#### [ABOUT THIS EXERCISE]
Search the listing below for the string "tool" and show each line that contains it.

#### [DATA EXCERPT]

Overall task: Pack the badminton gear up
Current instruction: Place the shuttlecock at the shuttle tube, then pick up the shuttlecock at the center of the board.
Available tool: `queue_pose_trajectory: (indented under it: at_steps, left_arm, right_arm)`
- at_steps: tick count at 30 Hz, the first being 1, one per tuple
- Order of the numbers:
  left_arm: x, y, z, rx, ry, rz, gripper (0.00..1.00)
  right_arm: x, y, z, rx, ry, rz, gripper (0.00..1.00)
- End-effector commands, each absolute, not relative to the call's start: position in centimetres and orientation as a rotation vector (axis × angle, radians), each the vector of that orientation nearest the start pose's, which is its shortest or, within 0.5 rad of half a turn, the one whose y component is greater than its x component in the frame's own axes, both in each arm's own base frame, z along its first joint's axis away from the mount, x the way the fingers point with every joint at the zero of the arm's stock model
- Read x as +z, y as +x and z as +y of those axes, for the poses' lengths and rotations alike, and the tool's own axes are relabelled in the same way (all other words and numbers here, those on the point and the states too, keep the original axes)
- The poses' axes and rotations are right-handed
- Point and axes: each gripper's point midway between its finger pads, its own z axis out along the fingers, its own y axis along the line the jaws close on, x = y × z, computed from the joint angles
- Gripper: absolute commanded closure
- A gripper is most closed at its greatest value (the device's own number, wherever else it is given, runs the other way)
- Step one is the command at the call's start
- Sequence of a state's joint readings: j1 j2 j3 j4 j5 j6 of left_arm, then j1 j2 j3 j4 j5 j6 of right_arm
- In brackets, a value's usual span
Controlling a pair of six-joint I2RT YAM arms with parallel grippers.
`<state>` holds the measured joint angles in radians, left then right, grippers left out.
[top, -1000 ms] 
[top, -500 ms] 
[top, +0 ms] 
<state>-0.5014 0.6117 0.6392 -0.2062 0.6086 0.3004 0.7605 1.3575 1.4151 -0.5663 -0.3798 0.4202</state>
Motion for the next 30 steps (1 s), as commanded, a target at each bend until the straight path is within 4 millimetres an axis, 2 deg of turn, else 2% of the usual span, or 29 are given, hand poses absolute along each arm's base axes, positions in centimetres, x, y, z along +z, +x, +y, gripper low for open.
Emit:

#### [EXERCISE OUTPUT]
Available tool: `queue_pose_trajectory: (indented under it: at_steps, left_arm, right_arm)`
- Read x as +z, y as +x and z as +y of those axes, for the poses' lengths and rotations alike, and the tool's own axes are relabelled in the same way (all other words and numbers here, those on the point and the states too, keep the original axes)

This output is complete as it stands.